[Data items]
──────────────────────────────

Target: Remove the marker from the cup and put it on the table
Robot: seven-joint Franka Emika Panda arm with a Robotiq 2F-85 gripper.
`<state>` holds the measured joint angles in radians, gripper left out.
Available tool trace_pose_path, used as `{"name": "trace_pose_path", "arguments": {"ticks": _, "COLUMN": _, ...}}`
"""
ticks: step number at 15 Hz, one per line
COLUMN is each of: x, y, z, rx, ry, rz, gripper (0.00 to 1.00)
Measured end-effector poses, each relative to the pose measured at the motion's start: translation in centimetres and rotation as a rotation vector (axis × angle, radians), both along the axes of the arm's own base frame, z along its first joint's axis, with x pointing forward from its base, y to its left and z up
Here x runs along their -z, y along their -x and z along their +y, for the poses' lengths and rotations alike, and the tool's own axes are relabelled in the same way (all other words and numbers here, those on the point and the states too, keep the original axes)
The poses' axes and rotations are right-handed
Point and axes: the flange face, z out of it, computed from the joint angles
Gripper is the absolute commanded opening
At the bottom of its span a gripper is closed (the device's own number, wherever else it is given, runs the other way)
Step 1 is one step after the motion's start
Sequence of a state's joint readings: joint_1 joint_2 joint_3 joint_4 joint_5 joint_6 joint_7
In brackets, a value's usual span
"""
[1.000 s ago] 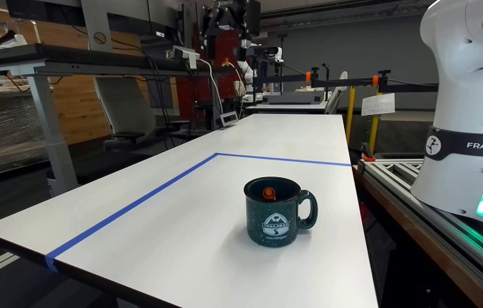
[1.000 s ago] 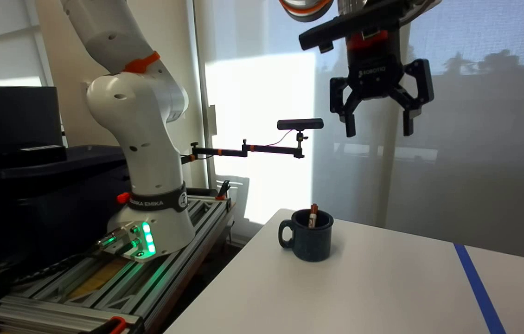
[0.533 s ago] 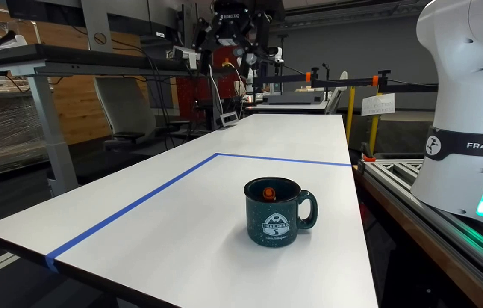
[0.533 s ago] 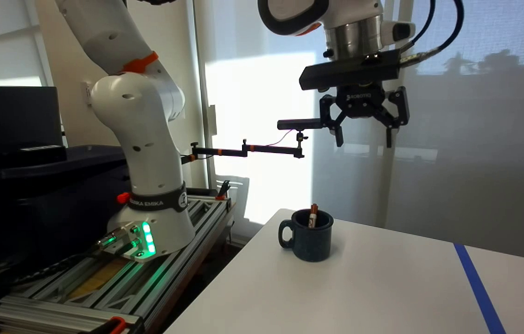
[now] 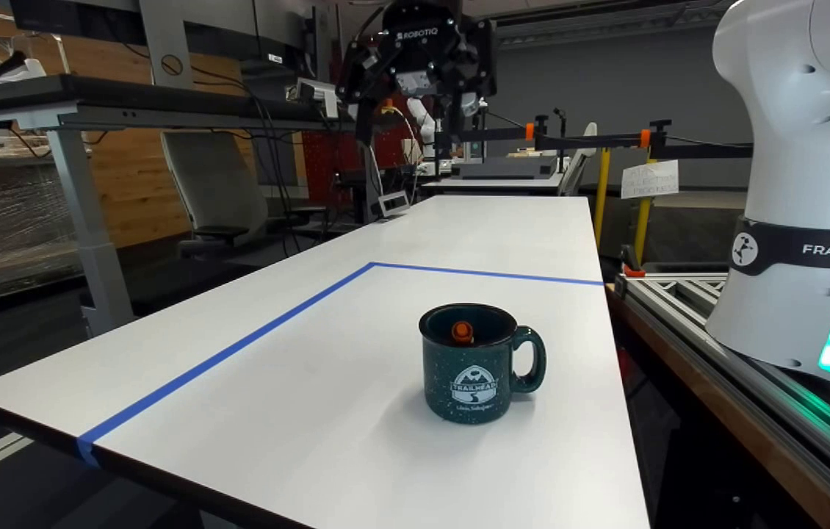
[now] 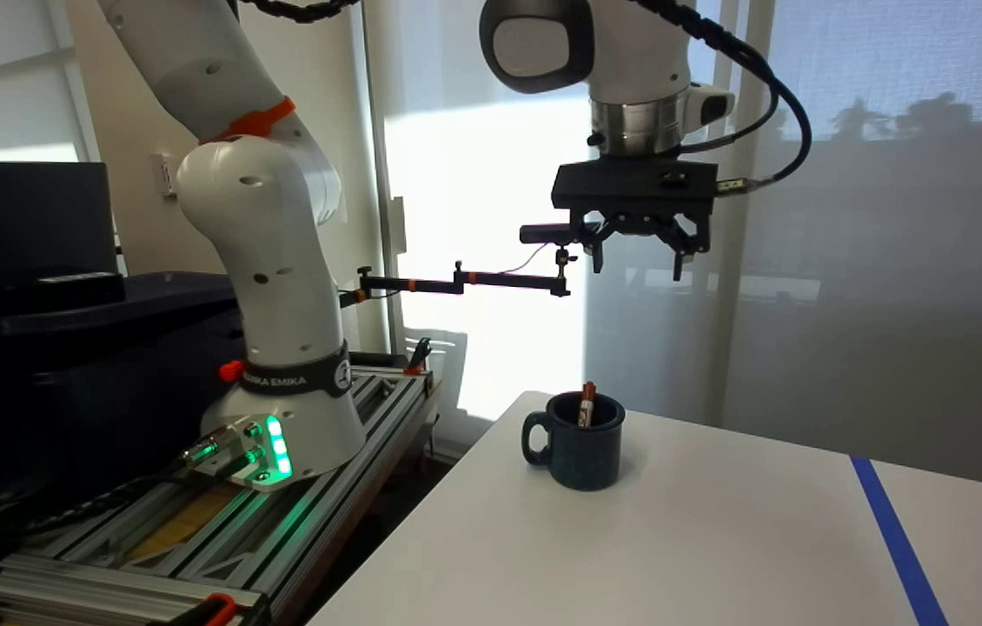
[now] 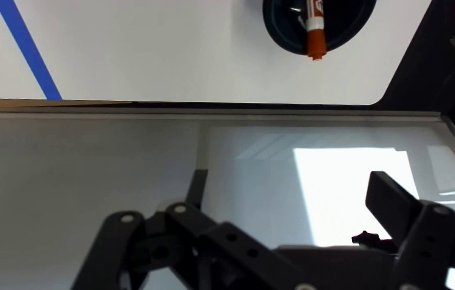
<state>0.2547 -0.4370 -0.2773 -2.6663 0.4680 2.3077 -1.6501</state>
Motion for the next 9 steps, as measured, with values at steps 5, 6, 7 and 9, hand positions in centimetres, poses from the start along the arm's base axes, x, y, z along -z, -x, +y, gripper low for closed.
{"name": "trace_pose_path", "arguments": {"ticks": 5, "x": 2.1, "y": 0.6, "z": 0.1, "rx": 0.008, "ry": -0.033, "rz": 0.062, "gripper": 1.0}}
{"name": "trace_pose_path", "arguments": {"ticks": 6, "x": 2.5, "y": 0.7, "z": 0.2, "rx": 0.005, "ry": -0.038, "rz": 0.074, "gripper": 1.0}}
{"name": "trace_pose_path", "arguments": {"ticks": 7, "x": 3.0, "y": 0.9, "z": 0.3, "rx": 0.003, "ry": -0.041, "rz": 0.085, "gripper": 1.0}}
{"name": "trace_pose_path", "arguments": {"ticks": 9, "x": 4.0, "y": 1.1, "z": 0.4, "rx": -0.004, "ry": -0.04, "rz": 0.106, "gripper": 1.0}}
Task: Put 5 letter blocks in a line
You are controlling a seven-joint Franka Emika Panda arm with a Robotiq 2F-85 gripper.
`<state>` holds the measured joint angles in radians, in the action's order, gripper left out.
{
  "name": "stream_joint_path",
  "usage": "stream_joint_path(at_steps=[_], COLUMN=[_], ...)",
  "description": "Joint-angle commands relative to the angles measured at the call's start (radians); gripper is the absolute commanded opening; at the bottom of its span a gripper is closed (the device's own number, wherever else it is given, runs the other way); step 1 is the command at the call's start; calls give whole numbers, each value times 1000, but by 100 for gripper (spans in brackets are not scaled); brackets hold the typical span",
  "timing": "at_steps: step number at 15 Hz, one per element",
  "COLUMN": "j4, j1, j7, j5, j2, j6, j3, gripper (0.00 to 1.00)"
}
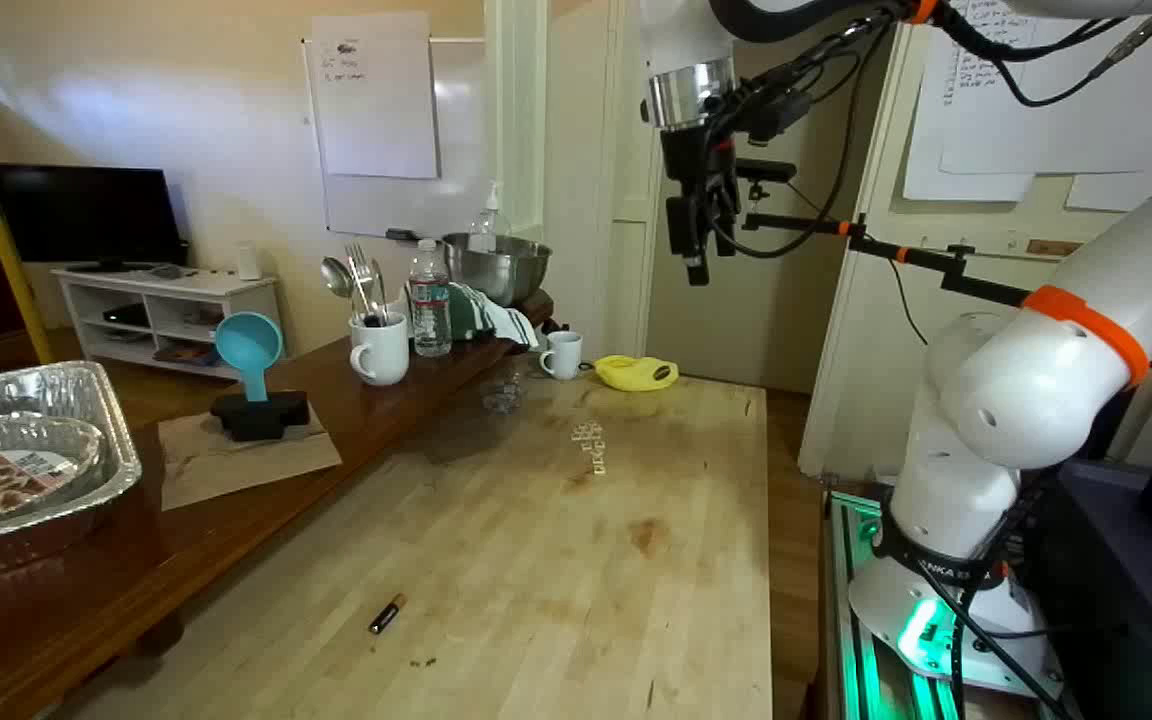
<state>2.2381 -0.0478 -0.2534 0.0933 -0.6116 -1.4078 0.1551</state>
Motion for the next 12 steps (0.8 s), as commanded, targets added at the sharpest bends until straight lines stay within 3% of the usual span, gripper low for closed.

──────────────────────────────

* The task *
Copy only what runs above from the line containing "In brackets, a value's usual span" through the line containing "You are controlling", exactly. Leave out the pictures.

* Final answer *
In brackets, a value's usual span
"""
[1.000 s ago] 
[1.000 s ago] 
[0.533 s ago] 
[0.533 s ago] 
[now] 
[now] 
[now] 
<state>0.2547 -0.4370 -0.2773 -2.6663 0.4680 2.3077 -1.6501</state>
Motion for the next 9 steps, as measured, with values at steps 5, 6, 7 and 9, hand positions in centimetres, poses from the start along the arm's base axes, x, y, z along -z, -x, +y, gripper low for closed.
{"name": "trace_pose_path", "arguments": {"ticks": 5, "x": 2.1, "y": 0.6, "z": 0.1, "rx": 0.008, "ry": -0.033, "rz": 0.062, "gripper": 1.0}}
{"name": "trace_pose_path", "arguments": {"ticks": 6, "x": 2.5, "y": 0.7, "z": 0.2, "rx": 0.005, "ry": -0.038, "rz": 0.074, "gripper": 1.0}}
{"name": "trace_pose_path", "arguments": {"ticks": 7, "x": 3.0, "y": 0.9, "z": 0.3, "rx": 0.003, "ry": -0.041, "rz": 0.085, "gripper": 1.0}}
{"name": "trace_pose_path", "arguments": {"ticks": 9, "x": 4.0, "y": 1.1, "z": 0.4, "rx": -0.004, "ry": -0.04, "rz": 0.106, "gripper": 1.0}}
Task: Put 5 letter blocks in a line
You are controlling a seven-joint Franka Emika Panda arm with a Robotiq 2F-85 gripper.

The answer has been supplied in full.